What to do: For each line below, check whether "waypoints" is present. Report how many lines have it, nothing else.

Dataset content:

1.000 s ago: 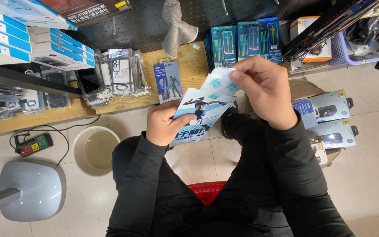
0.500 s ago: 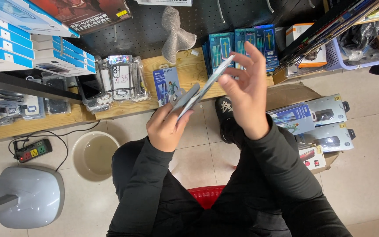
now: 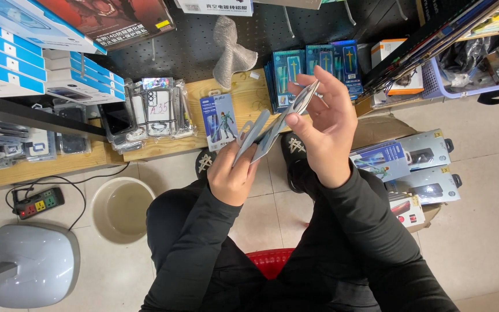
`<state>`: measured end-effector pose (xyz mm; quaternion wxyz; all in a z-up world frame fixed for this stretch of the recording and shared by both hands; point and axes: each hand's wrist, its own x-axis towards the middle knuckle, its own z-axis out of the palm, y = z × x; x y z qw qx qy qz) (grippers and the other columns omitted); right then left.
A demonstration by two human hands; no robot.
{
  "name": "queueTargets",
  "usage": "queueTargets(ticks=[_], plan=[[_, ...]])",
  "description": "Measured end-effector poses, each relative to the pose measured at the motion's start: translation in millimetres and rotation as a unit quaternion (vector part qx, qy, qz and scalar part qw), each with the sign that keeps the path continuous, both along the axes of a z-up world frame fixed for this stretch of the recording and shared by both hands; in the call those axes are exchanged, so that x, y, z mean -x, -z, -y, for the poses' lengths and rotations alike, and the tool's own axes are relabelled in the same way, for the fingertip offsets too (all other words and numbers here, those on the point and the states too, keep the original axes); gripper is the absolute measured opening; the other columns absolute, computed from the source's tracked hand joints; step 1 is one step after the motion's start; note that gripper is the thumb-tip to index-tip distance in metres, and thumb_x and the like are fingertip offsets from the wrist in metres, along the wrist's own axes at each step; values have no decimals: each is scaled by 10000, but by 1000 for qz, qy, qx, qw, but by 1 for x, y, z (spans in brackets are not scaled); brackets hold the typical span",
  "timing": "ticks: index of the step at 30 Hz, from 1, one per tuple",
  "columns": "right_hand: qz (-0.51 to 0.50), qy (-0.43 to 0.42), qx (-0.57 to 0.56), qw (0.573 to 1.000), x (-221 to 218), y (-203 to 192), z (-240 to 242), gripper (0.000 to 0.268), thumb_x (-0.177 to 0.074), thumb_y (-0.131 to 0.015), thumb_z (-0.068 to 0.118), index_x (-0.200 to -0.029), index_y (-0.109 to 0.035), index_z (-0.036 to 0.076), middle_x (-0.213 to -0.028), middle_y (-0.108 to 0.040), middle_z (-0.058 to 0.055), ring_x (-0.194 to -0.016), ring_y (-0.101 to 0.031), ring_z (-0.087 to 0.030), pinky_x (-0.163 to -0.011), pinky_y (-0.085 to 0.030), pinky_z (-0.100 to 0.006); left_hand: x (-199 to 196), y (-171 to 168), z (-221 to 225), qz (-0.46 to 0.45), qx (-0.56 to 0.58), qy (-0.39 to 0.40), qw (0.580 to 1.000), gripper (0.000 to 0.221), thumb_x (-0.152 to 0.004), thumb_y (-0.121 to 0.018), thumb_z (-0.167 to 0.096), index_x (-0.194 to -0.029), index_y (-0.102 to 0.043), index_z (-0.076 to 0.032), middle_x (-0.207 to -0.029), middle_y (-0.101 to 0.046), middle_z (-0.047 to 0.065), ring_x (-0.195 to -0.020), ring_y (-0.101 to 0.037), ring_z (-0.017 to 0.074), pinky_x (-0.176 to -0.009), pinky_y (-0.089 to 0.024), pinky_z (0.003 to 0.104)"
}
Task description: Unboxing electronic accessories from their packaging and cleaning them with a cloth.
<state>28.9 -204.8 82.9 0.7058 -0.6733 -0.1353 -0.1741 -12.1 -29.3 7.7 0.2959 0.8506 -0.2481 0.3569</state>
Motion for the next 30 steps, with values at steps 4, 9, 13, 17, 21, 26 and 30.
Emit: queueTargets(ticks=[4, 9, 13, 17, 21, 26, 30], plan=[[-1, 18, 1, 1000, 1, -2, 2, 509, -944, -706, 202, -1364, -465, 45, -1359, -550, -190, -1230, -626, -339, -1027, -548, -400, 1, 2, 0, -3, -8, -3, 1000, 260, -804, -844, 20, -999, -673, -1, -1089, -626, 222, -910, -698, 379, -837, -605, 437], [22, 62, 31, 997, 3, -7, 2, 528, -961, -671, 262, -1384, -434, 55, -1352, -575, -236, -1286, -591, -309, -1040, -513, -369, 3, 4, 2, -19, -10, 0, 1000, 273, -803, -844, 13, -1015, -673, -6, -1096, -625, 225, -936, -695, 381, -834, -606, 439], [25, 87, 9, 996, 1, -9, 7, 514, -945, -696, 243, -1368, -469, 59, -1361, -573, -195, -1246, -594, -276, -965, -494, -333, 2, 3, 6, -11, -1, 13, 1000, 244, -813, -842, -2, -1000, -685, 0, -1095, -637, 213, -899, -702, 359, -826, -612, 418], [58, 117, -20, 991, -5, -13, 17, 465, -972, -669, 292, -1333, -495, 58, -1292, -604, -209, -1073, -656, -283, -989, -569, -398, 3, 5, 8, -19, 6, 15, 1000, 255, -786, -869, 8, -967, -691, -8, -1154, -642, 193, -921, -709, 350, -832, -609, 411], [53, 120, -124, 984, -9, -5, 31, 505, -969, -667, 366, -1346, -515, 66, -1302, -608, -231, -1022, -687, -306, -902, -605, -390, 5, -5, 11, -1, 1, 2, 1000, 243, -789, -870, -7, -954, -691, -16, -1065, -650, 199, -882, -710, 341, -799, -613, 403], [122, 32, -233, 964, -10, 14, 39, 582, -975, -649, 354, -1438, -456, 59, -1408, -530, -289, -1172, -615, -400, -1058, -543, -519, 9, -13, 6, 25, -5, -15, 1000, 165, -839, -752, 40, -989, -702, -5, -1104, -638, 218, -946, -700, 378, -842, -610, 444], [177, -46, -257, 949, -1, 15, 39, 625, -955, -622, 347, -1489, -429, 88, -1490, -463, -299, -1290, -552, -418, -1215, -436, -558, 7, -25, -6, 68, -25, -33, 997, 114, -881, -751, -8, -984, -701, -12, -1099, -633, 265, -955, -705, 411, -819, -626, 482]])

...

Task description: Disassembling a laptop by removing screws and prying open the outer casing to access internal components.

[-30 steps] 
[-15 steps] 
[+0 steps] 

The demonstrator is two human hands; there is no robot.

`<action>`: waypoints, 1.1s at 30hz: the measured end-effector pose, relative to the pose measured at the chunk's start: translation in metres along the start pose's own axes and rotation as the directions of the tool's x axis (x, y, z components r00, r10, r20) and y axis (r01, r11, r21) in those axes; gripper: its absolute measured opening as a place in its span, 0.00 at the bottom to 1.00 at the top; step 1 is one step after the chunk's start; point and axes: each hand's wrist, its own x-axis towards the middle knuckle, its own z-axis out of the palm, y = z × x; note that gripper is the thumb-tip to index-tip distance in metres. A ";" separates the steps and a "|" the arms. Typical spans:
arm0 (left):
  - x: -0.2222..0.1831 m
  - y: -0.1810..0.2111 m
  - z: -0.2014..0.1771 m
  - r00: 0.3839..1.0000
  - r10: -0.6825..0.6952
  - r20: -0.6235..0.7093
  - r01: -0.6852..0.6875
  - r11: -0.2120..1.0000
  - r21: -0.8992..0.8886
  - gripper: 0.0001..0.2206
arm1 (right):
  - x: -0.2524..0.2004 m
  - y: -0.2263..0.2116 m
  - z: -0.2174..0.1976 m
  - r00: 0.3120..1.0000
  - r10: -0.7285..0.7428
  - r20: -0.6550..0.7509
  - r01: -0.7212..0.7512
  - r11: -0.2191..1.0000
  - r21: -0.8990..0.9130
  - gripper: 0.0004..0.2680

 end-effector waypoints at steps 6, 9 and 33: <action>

Output for this exercise: 2